[Task brief]:
Please copy exactly the lines from the top of the data through the line containing "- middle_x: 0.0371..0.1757", and nothing else.

[Available data]:
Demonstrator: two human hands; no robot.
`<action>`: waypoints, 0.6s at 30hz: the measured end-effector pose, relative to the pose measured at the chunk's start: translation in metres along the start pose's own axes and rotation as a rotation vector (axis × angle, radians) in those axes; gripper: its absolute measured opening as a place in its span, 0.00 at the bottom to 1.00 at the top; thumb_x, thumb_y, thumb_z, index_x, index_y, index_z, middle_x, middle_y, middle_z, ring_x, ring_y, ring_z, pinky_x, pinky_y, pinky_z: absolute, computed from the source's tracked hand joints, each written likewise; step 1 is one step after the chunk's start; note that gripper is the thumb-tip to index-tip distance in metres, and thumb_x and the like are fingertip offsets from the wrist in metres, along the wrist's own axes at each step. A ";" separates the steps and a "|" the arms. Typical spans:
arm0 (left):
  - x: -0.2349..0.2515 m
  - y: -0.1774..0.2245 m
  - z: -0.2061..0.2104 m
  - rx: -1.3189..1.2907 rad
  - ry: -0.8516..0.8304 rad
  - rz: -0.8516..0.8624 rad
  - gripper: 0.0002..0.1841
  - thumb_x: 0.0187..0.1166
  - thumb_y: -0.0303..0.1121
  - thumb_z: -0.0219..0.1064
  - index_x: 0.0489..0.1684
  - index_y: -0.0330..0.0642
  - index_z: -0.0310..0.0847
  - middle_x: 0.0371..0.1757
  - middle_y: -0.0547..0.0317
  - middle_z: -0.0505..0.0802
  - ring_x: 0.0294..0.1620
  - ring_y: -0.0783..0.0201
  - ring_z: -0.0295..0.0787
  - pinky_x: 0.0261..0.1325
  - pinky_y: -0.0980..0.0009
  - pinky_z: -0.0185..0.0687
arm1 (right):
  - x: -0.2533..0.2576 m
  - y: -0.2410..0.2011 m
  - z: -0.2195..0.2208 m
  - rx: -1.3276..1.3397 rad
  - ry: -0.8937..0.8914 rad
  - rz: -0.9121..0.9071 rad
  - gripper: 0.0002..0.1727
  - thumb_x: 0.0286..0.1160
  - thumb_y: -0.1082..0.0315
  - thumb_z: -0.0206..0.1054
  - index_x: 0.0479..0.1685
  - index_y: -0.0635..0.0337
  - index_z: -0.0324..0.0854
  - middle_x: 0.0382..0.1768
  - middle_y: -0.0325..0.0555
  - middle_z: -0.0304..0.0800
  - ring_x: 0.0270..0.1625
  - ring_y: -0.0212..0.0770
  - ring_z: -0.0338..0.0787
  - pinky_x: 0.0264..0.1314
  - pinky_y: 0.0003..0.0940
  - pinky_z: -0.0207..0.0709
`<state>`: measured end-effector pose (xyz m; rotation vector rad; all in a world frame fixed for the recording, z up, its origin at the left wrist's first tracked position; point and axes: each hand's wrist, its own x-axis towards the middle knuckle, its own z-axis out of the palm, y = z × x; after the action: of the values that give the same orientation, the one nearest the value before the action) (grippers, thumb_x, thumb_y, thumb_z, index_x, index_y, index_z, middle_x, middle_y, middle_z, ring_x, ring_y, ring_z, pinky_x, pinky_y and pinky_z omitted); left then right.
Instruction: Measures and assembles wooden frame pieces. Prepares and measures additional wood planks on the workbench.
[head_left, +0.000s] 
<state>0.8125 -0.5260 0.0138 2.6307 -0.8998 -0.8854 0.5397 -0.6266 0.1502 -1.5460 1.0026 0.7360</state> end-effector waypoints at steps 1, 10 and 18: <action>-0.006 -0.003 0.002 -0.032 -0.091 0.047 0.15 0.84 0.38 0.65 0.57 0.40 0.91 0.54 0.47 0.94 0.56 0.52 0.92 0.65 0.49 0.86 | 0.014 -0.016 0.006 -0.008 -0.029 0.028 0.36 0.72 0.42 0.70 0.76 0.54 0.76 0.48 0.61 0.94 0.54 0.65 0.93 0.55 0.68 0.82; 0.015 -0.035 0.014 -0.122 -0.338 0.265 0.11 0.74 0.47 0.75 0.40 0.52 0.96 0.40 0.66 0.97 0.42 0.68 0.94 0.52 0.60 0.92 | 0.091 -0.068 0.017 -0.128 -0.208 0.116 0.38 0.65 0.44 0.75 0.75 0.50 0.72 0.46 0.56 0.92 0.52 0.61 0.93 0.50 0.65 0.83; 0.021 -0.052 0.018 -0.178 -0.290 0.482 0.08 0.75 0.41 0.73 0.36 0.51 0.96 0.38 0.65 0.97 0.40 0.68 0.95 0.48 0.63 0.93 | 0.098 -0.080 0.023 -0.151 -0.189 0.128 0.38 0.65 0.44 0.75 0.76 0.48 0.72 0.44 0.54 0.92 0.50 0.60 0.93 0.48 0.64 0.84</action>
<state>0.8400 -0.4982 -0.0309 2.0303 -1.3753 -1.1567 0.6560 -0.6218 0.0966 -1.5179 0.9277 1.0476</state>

[Exercise output]:
Demonstrator: two human hands; no robot.
`<action>`: waypoints, 0.6s at 30hz: the measured end-effector pose, relative to the pose measured at the chunk's start: translation in metres along the start pose's own axes and rotation as a rotation vector (axis × angle, radians) in those axes; gripper: its absolute measured opening as a place in its span, 0.00 at the bottom to 1.00 at the top; thumb_x, thumb_y, thumb_z, index_x, index_y, index_z, middle_x, middle_y, middle_z, ring_x, ring_y, ring_z, pinky_x, pinky_y, pinky_z: absolute, computed from the source's tracked hand joints, each written likewise; step 1 is one step after the chunk's start; note that gripper is the thumb-tip to index-tip distance in metres, and thumb_x and the like are fingertip offsets from the wrist in metres, along the wrist's own axes at each step. A ";" separates the steps and a "|" the arms. Typical spans:
arm0 (left):
  - x: -0.2349..0.2515 m
  - y: -0.1774..0.2245 m
  - z: -0.2061..0.2104 m
  - rx: -1.3189..1.2907 rad
  - ry: -0.8516..0.8304 rad
  - rz: -0.8516..0.8624 rad
  - gripper: 0.0002..0.1841
  - thumb_x: 0.0187..0.1166
  - thumb_y: -0.0303..0.1121
  - thumb_z: -0.0219..0.1064
  - index_x: 0.0489..0.1684
  - index_y: -0.0330..0.0642
  - index_z: -0.0310..0.0847
  - middle_x: 0.0371..0.1757

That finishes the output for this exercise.